Después de unos días en Asunción (Paraguay) puedo afirmar, y afirmo, que la epidemia del pan de masa madre también ha llegado hasta aquí. Además del fenómeno doméstico, en el que muchos ciudadanos se lanzaron a la aventura de hacer pan en casa durante el encierro, unos pocos valientes lo elaboran ya en sus obradores para ofrecerlo al público de su tiendas.

En realidad no era necesario acudir de cuerpo presente para saberlo. De hecho, la proliferación de panaderías que elaboran su pan a partir de fermentos de cultivo propio es un fenómeno alimentado en gran medida por las redes sociales, por lo tanto se puede constatar desde cualquier parte del mundo donde se disponga de una conexión a internet y este interés en concreto.

Con frecuencia estas panaderías son el proyecto personal de una nueva generación de panaderos que ha sido la última en llegar al oficio. Es un hecho que uno tras otro, los estantes de estos negocios ofrecen, a simple vista, un repertorio similar, los establecimientos también se parecen. Y no hablemos de los panaderos… con la barba y el tatuaje de rigor.

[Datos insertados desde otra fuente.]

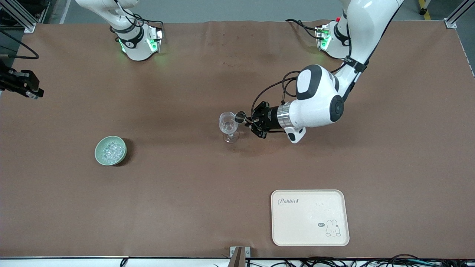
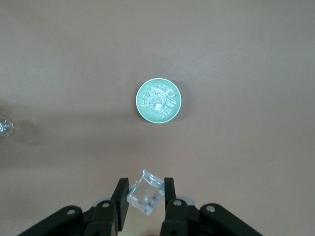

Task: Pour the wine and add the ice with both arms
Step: 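Tilt the jigger to pour into the wine glass with the left gripper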

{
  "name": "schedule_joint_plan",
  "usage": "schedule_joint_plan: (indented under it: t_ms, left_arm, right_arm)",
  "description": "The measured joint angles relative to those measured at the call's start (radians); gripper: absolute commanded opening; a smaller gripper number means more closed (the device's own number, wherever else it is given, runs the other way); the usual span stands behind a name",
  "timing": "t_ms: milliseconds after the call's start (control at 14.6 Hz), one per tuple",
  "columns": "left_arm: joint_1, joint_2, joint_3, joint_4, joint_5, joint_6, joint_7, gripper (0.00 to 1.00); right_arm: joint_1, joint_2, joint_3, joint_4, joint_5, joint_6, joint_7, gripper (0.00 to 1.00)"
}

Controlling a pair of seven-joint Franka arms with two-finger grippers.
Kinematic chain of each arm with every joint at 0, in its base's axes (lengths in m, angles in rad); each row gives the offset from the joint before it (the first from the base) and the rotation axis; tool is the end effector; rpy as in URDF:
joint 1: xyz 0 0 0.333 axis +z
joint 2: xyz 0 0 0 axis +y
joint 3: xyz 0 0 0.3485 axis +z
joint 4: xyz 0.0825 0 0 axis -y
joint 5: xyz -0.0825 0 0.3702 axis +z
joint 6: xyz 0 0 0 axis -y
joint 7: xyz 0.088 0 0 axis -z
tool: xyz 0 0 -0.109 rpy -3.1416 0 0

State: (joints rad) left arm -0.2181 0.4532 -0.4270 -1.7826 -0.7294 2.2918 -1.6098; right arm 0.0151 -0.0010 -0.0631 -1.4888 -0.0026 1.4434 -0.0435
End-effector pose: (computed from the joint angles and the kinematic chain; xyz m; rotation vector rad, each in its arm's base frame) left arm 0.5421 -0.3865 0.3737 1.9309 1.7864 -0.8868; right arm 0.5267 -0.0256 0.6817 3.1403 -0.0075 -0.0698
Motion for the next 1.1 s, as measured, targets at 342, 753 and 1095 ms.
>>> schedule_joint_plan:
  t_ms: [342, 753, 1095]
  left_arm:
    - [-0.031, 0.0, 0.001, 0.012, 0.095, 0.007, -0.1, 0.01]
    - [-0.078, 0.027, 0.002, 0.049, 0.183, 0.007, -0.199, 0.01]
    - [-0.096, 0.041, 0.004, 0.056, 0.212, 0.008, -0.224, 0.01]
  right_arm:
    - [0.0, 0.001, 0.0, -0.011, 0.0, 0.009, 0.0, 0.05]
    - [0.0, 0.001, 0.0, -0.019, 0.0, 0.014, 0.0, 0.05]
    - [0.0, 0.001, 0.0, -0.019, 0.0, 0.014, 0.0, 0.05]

Interior de la hogaza estrella de Oveja Negra

Haciendo una taxonomía de chichinabo en la que clasificar a los panaderos por su indumentaria, los de barba y tatuaje, también conocidos como panaderos de Instagram, representamos la panadería contemporánea. Hablamos de trigos antiguos, ya no decimos ecológico, sino orgánico y nos preocupa el aparato digestivo de nuestros clientes tanto como la alimentación de nuestras mascotas microscópicas.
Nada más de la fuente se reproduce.